Work of an Air Conditioner

What really is the Work of an Air Conditioner (AC)?

An air conditioner in a room or a device collects hot air from one room, processes it with the aid of a refrigerant and a system of coils, and then releases cold air into the same room where the hot air was stored.

This processing is primarily accomplished by the use of five factors:

  • Evaporator
  • Compressor
  • Condenser
  • Expansion valve
  • Refrigerants

Imagine standing outside on a scorching summer day, doing godforsaken errands that can no longer be delayed. The sun is oppressive, and it looks like the hottest day on the planet since life began. But there’s one thing that makes you alert: knowing that you’ll be in your air-conditioned home in an hour.

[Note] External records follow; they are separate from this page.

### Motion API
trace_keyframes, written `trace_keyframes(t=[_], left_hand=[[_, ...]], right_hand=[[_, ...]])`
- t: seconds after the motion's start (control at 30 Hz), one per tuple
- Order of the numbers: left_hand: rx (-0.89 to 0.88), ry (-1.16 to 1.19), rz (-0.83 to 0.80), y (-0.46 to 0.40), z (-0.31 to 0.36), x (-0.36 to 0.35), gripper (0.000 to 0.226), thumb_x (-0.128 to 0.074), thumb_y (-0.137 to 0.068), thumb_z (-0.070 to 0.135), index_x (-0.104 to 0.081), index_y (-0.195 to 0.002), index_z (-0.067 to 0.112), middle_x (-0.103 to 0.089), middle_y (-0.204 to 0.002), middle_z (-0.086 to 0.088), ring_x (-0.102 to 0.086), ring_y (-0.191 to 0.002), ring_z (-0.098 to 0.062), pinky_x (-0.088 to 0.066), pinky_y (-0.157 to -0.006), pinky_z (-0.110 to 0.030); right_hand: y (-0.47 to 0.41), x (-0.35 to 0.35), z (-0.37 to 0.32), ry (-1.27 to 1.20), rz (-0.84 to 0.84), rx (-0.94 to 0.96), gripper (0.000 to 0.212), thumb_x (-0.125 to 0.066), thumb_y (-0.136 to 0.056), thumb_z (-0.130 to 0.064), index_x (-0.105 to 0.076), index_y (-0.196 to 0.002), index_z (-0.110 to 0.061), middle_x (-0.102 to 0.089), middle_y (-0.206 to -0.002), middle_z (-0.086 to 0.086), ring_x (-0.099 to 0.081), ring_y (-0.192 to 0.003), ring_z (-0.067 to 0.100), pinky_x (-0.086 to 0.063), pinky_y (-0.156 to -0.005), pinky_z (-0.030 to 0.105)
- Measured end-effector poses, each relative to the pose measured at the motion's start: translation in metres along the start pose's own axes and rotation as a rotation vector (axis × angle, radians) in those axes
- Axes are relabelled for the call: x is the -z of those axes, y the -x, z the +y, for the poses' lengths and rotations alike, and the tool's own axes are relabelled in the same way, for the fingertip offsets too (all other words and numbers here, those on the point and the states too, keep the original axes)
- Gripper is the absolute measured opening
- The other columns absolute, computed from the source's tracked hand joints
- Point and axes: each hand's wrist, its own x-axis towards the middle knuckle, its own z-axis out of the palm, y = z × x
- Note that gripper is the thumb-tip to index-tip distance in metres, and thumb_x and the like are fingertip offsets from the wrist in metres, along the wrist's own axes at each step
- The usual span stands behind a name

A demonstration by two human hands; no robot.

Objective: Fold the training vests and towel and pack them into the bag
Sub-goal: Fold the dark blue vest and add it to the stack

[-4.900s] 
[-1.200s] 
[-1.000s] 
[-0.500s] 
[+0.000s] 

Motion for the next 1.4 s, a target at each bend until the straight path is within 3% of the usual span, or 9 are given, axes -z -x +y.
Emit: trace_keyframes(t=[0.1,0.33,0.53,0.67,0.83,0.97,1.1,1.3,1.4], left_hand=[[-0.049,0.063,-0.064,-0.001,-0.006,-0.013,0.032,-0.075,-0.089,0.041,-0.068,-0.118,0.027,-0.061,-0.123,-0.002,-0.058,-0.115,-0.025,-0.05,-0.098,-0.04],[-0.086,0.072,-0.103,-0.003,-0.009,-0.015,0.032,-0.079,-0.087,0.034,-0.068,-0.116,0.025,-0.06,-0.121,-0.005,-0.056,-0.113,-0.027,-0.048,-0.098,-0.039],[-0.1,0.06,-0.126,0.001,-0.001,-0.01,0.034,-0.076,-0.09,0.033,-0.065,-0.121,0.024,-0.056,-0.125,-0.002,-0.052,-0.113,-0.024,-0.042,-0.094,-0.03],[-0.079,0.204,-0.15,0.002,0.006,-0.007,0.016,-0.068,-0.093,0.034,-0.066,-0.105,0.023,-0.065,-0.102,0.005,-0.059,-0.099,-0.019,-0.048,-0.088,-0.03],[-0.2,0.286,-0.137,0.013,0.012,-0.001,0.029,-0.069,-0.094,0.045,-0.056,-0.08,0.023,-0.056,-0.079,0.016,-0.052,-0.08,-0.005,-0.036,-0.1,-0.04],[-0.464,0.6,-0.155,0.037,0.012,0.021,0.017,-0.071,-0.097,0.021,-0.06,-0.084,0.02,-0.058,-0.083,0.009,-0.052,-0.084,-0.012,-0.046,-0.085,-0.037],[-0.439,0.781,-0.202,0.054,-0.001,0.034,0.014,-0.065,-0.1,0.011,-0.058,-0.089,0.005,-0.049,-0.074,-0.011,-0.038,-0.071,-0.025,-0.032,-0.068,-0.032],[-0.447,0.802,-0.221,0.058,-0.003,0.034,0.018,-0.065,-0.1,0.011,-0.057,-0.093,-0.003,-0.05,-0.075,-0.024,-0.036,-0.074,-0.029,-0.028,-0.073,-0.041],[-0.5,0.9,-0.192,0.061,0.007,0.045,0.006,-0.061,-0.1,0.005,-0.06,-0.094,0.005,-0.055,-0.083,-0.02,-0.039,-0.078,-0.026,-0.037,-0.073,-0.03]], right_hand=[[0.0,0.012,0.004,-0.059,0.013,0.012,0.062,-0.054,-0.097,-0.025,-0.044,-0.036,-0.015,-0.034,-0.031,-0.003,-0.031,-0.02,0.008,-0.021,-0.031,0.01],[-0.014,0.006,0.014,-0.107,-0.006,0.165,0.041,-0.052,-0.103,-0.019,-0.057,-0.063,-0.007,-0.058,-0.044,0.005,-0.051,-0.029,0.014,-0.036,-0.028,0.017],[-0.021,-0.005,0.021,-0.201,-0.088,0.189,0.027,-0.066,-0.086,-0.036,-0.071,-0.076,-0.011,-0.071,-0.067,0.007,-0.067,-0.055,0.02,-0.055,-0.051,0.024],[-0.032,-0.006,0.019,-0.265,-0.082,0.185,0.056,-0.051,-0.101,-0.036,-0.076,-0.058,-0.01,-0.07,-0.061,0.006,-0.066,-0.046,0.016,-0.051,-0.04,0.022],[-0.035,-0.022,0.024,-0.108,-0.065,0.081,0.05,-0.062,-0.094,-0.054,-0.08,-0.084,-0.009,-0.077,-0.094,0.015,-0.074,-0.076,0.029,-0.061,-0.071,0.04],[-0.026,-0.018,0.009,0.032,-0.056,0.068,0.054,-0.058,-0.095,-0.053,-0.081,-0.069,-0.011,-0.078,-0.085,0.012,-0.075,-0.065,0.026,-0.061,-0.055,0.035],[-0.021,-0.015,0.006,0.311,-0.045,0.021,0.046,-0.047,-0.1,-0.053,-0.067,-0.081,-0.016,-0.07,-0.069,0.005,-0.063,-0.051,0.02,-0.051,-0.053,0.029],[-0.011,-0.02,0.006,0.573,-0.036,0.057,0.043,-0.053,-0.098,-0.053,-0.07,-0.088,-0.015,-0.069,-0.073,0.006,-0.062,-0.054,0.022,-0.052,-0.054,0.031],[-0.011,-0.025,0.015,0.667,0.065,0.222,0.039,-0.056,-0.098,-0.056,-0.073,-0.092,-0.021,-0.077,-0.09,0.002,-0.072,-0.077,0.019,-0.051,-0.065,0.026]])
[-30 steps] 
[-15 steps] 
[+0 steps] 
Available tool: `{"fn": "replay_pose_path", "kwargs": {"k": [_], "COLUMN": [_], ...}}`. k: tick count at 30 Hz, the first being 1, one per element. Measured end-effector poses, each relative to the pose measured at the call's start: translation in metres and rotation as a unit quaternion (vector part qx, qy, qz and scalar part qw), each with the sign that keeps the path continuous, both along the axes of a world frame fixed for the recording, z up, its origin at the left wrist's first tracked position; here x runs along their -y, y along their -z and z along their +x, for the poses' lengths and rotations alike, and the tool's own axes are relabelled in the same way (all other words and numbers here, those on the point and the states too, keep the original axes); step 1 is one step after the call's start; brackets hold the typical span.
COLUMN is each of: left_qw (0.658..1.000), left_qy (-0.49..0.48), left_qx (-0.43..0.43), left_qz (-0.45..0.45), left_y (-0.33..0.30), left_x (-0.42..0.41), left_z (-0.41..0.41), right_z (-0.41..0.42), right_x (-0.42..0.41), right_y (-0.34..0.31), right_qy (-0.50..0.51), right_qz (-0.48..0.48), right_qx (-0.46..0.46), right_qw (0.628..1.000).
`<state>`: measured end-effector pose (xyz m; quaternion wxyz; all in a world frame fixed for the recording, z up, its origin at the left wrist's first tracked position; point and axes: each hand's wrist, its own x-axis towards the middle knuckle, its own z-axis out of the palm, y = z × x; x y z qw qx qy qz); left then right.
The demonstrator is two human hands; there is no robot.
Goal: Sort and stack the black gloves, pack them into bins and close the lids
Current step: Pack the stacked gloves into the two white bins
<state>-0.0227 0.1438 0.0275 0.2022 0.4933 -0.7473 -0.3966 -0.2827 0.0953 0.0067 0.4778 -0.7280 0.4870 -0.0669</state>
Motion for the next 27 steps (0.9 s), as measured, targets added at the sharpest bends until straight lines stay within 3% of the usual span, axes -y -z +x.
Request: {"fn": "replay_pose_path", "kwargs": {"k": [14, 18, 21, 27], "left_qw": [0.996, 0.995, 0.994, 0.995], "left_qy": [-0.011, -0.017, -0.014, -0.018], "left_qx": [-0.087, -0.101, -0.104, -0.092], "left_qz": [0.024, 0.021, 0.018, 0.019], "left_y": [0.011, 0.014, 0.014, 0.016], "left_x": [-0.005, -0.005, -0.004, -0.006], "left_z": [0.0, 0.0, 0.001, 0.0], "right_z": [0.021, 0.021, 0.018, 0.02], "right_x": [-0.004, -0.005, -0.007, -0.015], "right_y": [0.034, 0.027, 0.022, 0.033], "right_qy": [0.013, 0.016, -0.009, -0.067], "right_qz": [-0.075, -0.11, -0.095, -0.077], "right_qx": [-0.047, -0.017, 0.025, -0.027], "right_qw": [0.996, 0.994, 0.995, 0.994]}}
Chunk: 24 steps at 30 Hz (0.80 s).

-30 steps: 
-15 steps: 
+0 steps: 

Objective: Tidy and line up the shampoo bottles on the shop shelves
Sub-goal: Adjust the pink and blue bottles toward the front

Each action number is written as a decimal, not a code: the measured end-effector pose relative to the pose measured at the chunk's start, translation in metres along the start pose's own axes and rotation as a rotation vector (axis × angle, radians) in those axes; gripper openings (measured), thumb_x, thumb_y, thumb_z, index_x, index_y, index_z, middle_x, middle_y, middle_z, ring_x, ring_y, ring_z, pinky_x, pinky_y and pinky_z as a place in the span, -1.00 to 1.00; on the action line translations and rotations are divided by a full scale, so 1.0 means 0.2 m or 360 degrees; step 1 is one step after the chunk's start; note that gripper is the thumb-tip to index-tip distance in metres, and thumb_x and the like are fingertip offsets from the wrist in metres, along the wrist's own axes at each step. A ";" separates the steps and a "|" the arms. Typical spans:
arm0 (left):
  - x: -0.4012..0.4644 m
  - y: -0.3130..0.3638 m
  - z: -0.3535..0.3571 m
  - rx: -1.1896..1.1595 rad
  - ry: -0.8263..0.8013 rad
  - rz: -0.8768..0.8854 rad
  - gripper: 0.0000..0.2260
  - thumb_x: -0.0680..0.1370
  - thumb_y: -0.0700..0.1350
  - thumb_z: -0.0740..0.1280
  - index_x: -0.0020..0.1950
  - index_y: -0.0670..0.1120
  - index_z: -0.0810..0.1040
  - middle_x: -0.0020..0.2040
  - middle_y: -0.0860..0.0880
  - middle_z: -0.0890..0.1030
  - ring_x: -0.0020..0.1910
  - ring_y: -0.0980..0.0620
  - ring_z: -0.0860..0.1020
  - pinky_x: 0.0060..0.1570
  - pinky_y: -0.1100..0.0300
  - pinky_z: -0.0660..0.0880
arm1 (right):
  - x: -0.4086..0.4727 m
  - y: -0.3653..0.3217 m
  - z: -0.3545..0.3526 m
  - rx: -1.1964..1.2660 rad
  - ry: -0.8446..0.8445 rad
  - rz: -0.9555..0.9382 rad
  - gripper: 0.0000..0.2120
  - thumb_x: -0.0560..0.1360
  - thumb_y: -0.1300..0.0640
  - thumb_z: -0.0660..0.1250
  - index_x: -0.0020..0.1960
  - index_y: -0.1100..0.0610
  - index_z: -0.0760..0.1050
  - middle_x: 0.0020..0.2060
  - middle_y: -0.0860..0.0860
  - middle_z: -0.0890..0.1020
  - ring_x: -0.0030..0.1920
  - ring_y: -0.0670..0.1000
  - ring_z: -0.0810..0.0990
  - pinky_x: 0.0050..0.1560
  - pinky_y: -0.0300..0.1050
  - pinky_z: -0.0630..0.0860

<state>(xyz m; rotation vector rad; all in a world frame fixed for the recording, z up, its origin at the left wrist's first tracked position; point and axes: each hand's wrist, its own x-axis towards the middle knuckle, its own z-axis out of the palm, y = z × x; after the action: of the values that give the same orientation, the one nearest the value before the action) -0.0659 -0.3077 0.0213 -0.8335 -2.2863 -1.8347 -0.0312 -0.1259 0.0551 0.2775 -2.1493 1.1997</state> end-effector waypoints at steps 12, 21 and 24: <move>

It’s finally time: you unlock the door and walk into your home. You suddenly feel better when a gust of cold air envelops every cell of the body.

Though previous generations had fans and other ways to stay cool on hot days, they were never as astonishingly powerful as modern air conditioners in terms of sheer cooling capability. I am sure you have all had this experience at least once in your life: the “cooling boom” that air conditioners have introduced into human culture cannot be underestimated.

We’ll talk about air conditioners in this post, and what they do – and how they do it – to make them almost a must in cities.

AC Components

Window systems and split systems, which are further categorized into mini-split and core systems, are the two major types of air conditioning systems. They are often referred to as window air conditioners or split air conditioners in everyday language.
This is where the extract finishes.